Scientists Discover Hidden Chamber Inside Egypt's Great Pyramid of Giza

"It was a big surprise," one of the researchers said.

Scientists have discovered a chamber hidden deep inside the largest and oldest of Egypt’s pyramids, marking the first major space to be exposed inside the renowned Wonder of the World in more than 200 years.

An international group of researchers stumbled upon the 30-meter-long, or nearly 100-foot-long, hollow opening inside the Great Pyramid of Giza, according to an article published Thursday in the journal Nature.

Authorities hope the discovery will help them better understand how the colossal, 4,500-year-old structure was built.

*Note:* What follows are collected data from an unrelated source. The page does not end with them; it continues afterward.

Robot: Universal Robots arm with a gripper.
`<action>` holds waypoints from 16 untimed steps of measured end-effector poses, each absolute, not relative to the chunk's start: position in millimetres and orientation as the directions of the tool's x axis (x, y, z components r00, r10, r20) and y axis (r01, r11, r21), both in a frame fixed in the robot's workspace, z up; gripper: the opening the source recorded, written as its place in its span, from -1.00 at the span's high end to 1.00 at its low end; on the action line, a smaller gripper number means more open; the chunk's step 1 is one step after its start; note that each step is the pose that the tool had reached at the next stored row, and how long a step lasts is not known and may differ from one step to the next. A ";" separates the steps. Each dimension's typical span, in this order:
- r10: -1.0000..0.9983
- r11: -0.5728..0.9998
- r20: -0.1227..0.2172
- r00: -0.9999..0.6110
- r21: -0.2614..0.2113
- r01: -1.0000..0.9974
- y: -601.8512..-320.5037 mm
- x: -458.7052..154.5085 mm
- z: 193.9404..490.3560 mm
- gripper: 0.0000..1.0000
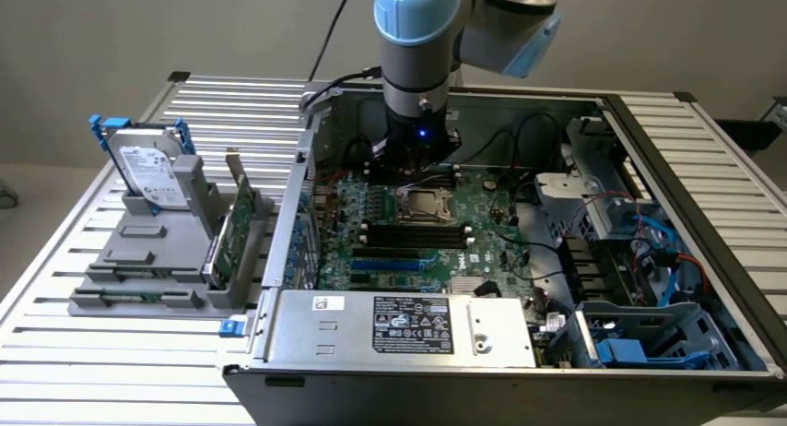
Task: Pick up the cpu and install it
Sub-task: 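Install the first cpu locking lever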
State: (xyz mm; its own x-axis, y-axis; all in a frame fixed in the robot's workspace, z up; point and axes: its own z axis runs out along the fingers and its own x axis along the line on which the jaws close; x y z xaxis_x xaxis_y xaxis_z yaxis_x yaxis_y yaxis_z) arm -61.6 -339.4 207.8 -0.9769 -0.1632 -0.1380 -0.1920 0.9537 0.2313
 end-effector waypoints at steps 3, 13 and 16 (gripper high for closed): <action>-0.151 0.956 -0.138 -0.979 0.231 -0.180 -338.1 -61.6 207.7 0.79; -0.120 0.961 -0.138 -0.983 0.231 -0.150 -336.6 -61.0 207.0 0.79; -0.114 0.962 -0.138 -0.984 0.231 -0.144 -336.6 -60.0 206.7 0.79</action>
State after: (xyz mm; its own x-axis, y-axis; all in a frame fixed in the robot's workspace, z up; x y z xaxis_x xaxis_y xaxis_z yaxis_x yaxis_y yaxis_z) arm -60.0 -336.6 206.7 -0.9839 -0.1139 -0.1379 -0.1439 0.9622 0.2314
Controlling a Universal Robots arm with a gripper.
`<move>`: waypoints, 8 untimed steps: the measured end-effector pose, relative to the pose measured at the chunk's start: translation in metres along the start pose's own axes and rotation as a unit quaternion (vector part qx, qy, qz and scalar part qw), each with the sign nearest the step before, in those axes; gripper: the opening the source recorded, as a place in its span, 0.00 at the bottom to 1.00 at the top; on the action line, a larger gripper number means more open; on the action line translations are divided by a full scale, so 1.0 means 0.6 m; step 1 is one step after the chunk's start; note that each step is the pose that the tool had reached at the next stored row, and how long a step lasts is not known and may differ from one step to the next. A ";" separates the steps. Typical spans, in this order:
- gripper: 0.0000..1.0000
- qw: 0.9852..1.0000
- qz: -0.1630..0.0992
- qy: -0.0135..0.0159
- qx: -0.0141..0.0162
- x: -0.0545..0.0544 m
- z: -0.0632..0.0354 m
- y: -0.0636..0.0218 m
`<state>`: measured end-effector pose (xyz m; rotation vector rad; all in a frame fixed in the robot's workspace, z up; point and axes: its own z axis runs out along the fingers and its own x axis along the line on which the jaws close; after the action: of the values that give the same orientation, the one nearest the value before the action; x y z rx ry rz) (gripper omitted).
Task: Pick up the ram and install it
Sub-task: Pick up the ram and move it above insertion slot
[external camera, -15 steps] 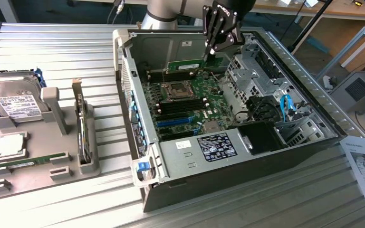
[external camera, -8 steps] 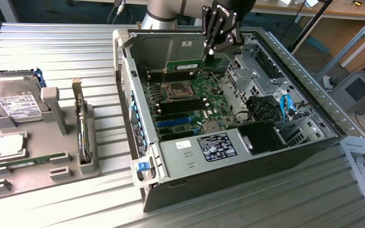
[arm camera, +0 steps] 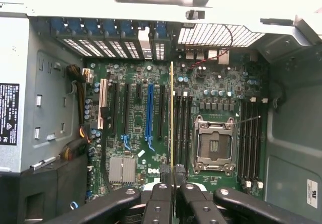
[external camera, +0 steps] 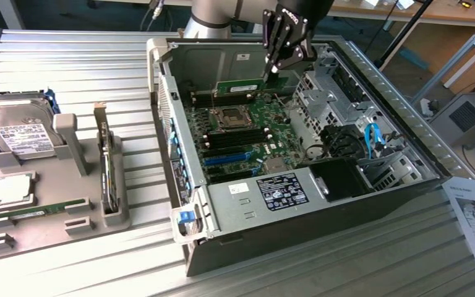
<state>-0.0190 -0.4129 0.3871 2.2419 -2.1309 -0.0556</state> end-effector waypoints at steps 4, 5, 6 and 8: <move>0.12 1.000 0.000 0.000 0.000 0.000 0.007 -0.001; 0.12 1.000 0.000 0.000 0.000 0.000 0.010 -0.001; 0.12 1.000 0.000 0.000 0.000 0.000 0.012 -0.002; 0.12 1.000 0.000 0.000 0.000 0.000 0.016 -0.002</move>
<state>-0.0182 -0.4129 0.3776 2.2420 -2.1308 -0.0555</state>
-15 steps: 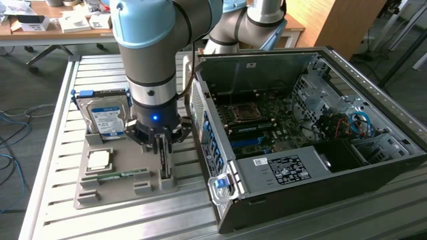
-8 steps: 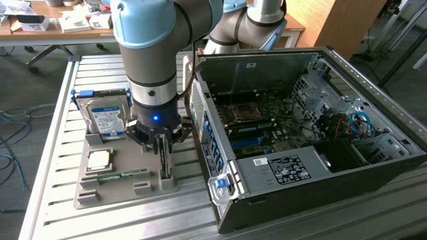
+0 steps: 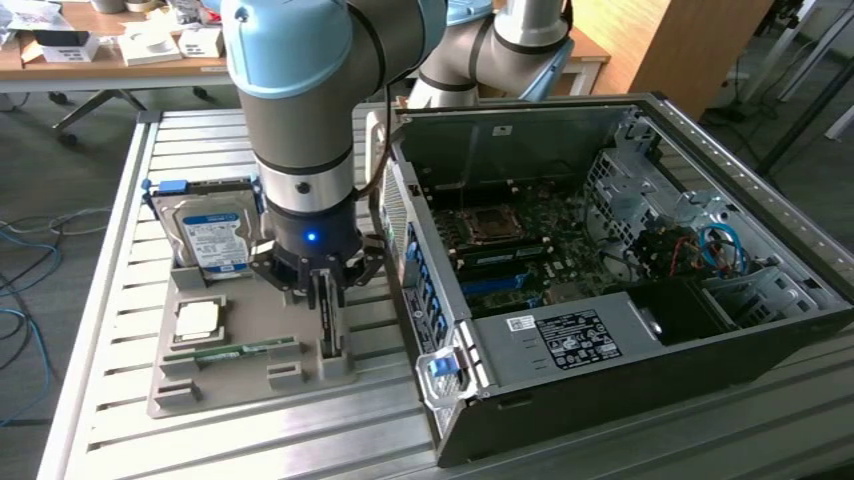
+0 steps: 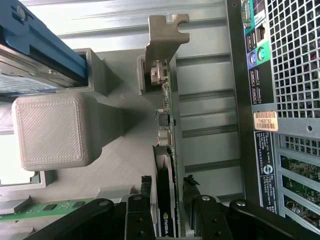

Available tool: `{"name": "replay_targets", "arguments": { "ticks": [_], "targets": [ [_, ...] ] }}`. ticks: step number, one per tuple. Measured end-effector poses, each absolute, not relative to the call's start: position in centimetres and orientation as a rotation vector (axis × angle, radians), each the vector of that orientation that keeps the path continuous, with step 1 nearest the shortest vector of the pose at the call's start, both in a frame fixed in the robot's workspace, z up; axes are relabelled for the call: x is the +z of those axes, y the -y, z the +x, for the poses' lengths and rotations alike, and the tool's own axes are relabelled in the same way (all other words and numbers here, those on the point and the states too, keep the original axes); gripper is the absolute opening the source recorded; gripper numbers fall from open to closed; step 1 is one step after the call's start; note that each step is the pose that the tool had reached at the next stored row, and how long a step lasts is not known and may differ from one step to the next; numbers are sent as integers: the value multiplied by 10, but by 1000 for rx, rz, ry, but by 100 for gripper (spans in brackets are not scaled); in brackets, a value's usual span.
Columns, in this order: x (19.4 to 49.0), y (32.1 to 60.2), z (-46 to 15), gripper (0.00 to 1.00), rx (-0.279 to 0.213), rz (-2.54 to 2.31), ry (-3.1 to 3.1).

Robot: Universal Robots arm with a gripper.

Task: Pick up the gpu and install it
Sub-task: 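Pick up the gpu and move the gpu toward the slot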

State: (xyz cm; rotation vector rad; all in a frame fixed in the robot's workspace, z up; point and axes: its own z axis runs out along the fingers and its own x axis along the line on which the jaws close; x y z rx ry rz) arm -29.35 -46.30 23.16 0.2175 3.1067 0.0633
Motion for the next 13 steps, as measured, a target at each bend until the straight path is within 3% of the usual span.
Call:
{"name": "replay_targets", "arguments": {
  "ticks": [11, 13],
  "targets": [
    [232, 463, -294, 39, 64, 217, -3106],
    [232, 463, -294, 31, 64, 217, -3106]
  ]
}}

Three rooms inside the limestone and granite pyramid had previously been discovered: The chamber of Pharaoh Khufu, for whom the pyramid was built, a smaller queen’s chamber and a sloping passageway called the grand gallery.

“These large chambers were discovered in the ninth century A.D. and explored extensively by Western archaeologists in the nineteenth century,” Nature wrote. “But enthusiasts have wondered ever since whether there might be more hidden chambers inside the pyramid, or even whether the king’s real burial chamber is yet to be found.”

Scientists working with ScanPyramids, a mission under the French Heritage, Innovation and Preservation Institute, the Faculty of Engineering of Cairo and the Egyptian Ministry of Antiquities, made the considerable discovery while tracking particles called muons.

Muons are produced when cosmic rays strike atoms in the upper atmosphere.

Researchers placed a series of detectors that spot such particles in the queen’s chamber to reveal what was stone and what was empty space.

After several months, they got an “unexpected line,” Mehdi Tayoubi, president of the Heritage, Innovation and Preservation Institute, told Nature.

The purpose of the space is unknown, but Tayoubi suggested it may have served as a “second Grand Gallery.”

Some experts suggested the pyramid’s architects designed the space to maintain its structural integrity.

Researchers have no plans to drill into the chamber, but are developing a tiny flying robot that they may one day send in to explore.

“It was a big surprise,” Tayoubi said of the discovery. “We’re really excited.”